Required action: Transcribe all records exactly; omit pictures.

Stored dataset items
====================

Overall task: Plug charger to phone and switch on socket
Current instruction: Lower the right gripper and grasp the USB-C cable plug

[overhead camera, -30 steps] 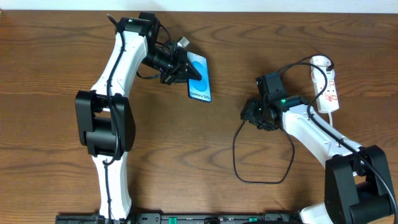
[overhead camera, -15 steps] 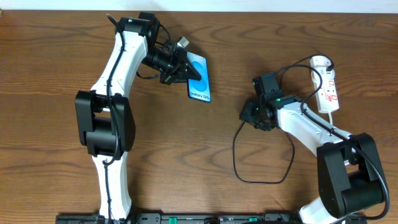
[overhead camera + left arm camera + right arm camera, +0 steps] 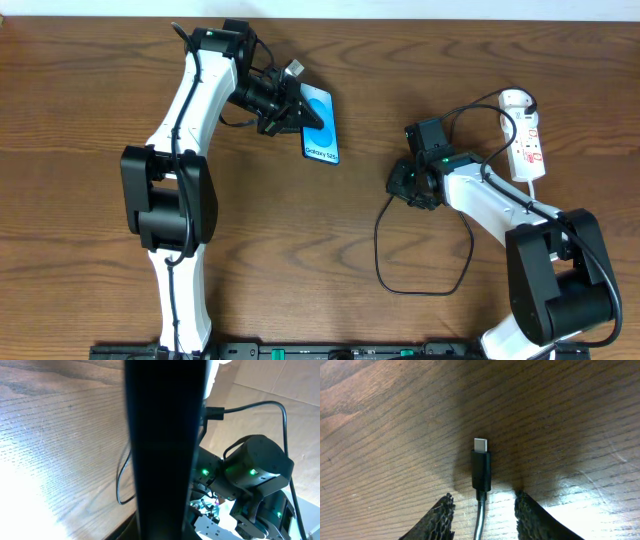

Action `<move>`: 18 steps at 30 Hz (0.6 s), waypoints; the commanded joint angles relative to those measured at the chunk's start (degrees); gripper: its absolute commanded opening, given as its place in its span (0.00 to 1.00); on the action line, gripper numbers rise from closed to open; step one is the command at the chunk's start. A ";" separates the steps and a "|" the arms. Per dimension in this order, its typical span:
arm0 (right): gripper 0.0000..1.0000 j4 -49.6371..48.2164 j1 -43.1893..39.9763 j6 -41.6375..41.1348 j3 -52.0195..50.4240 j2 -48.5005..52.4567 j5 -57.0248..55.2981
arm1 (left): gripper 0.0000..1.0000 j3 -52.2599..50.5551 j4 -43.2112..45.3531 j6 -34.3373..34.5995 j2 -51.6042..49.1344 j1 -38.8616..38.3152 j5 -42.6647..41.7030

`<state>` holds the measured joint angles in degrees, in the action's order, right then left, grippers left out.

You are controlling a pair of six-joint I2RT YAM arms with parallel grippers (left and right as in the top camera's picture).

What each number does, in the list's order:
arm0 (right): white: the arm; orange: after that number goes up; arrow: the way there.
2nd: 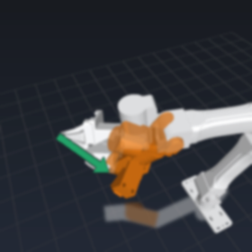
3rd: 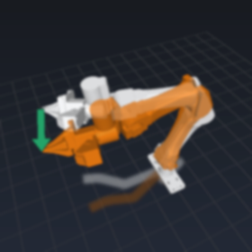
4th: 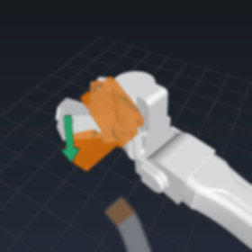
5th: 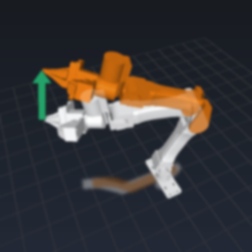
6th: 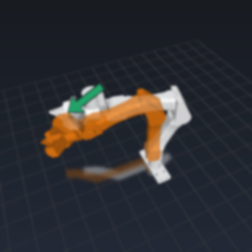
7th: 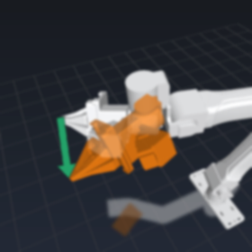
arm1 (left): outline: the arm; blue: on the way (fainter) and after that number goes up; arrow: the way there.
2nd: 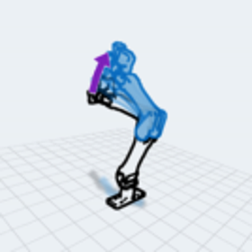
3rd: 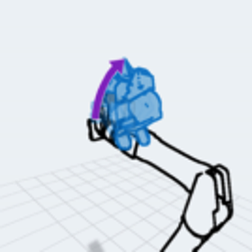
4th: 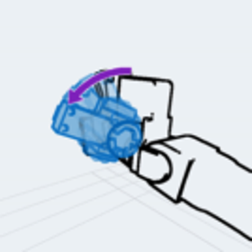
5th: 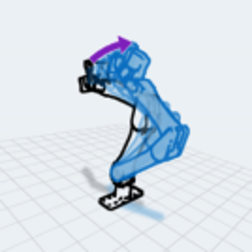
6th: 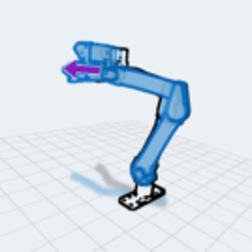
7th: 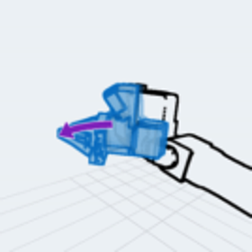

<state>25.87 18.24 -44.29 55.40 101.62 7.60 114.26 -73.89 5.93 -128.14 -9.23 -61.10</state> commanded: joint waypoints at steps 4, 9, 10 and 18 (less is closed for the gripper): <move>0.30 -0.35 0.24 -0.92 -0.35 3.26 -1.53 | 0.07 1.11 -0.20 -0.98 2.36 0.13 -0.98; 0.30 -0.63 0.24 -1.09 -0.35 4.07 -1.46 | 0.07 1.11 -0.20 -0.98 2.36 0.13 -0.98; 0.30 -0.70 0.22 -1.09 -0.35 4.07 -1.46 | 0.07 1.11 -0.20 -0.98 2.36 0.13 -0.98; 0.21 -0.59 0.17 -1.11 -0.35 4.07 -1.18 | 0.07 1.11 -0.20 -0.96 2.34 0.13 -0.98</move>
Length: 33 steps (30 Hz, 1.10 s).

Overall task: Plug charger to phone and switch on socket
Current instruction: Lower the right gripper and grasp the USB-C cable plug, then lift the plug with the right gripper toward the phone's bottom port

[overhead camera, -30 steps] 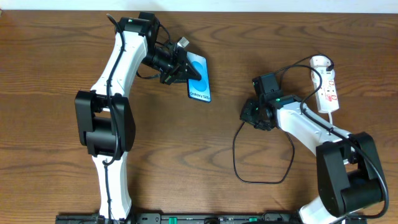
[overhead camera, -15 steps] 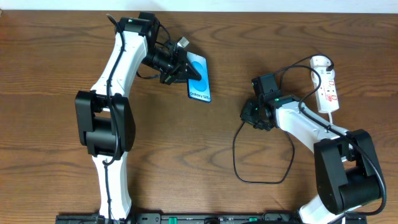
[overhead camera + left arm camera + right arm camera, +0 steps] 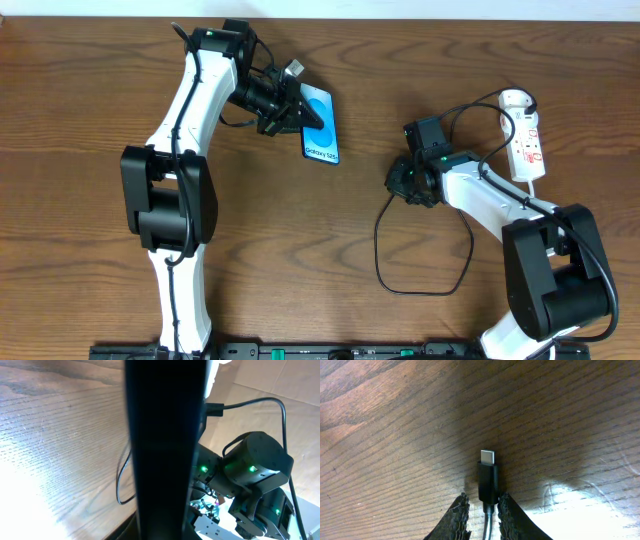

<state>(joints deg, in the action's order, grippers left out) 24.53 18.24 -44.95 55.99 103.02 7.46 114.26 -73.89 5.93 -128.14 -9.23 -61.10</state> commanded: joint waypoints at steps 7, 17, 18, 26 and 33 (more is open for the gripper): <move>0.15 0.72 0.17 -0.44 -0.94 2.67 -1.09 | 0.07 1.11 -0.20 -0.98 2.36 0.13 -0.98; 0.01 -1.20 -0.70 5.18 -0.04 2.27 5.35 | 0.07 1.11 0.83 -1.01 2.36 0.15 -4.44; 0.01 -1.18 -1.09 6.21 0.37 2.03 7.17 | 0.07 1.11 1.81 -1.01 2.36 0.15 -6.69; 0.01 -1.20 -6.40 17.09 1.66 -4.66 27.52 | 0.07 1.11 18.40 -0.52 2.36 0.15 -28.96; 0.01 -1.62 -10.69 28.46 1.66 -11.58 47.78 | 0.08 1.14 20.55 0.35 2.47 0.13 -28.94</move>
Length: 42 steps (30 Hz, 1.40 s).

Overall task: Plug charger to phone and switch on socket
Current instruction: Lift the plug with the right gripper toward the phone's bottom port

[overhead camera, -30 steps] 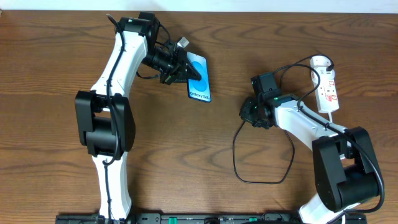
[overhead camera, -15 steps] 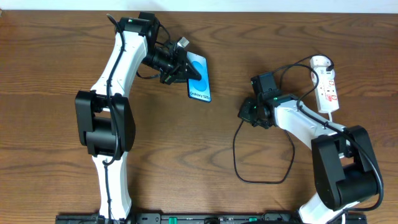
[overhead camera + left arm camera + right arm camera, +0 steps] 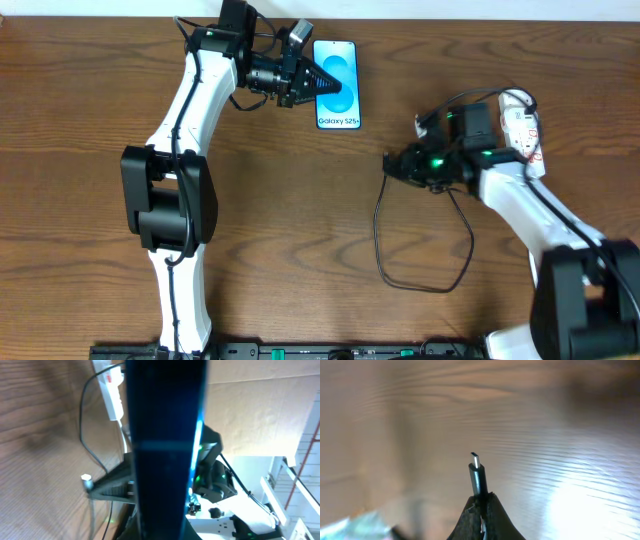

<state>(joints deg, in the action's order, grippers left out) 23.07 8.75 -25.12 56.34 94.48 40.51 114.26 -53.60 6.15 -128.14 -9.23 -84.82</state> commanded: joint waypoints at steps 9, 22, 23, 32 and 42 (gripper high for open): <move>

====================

Answer area:
Overall task: Plug charger to phone and switch on socket
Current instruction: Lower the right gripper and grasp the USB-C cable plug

[overhead camera, -30 steps] 
[overhead camera, -15 steps] 
[overhead camera + left arm camera + right arm camera, +0 steps] 

Action `<move>`: 18 steps at 30 Hz (0.6 s), waypoints; the commanded joint angles relative to those measured at the chunk's start (degrees); gripper: its absolute commanded opening, given as its place in its span (0.00 to 1.00); on the action line, gripper numbers rise from closed to open; step one is the command at the chunk's start. A ";" separates the steps and a "|" the arms. Per dimension in this order, its typical span:
arm0 (right): gripper 0.0000..1.0000 j4 -49.6371..48.2164 j1 -43.1893..39.9763 j6 -41.6375..41.1348 j3 -52.0195..50.4240 j2 -48.5005..52.4567 j5 -57.0248..55.2981
arm1 (left): gripper 0.0000..1.0000 j3 -52.2599..50.5551 j4 -43.2112..45.3531 j6 -34.3373..34.5995 j2 -51.6042..49.1344 j1 -38.8616..38.3152 j5 -42.6647..41.7030

`<state>` holds the measured joint angles in degrees, in the action's order, right then left, grippers left out.

You are controlling a pair of six-joint I2RT YAM arms with parallel grippers (left and right as in the top camera's picture).

What each number does, in the list's order:
arm0 (right): white: the arm; orange: after that number goes up; arrow: the way there.
2nd: 
3rd: 
4th: 
5th: 
6th: 
7th: 
arm1 (left): outline: the arm; blue: on the way (fainter) and after that number goes up; arrow: the way there.
2nd: 
3rd: 
4th: 
5th: 
6th: 
7th: 

<state>25.87 18.24 -44.29 55.40 101.62 7.60 114.26 -73.89 5.93 -128.14 -9.23 -61.10</state> commanded: joint waypoints at steps 4, 9, 10 and 18 (less is closed for the gripper): <move>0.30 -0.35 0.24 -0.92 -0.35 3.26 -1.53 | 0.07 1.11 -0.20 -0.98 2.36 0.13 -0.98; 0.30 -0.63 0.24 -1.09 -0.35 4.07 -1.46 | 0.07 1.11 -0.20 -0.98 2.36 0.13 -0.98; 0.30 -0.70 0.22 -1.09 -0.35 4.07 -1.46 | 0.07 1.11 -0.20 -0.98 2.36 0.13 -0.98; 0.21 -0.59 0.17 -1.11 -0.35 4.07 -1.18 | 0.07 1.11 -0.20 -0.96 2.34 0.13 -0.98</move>
Length: 33 steps (30 Hz, 1.10 s).

Overall task: Plug charger to phone and switch on socket
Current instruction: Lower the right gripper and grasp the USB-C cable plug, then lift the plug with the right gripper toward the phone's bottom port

[overhead camera, -30 steps] 
[overhead camera, -15 steps] 
[overhead camera + left arm camera + right arm camera, +0 steps] 

<state>(joints deg, in the action's order, grippers left out) 24.53 18.24 -44.95 55.99 103.02 7.46 114.26 -73.89 5.93 -128.14 -9.23 -61.10</state> commanded: joint waypoints at steps 7, 17, 18, 26 and 33 (more is open for the gripper): <move>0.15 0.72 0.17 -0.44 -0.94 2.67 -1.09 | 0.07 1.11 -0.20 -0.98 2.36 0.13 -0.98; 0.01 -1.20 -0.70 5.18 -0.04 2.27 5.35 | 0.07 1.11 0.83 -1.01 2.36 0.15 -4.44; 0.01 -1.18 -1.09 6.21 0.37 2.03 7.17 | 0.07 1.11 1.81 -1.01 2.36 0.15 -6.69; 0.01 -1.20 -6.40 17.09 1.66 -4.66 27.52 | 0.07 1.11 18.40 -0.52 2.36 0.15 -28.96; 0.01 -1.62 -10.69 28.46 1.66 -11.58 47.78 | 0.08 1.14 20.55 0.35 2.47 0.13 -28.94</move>
Length: 42 steps (30 Hz, 1.40 s).

Overall task: Plug charger to phone and switch on socket
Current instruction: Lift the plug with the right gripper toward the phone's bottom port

[overhead camera, -30 steps] 
[overhead camera, -15 steps] 
[overhead camera + left arm camera + right arm camera, +0 steps] 

<state>(joints deg, in the action's order, grippers left out) 23.07 8.75 -25.12 56.34 94.48 40.51 114.26 -53.60 6.15 -128.14 -9.23 -84.82</state> commanded: joint waypoints at steps 9, 22, 23, 32 and 42 (gripper high for open): <move>

A complete answer has now been given to the exercise.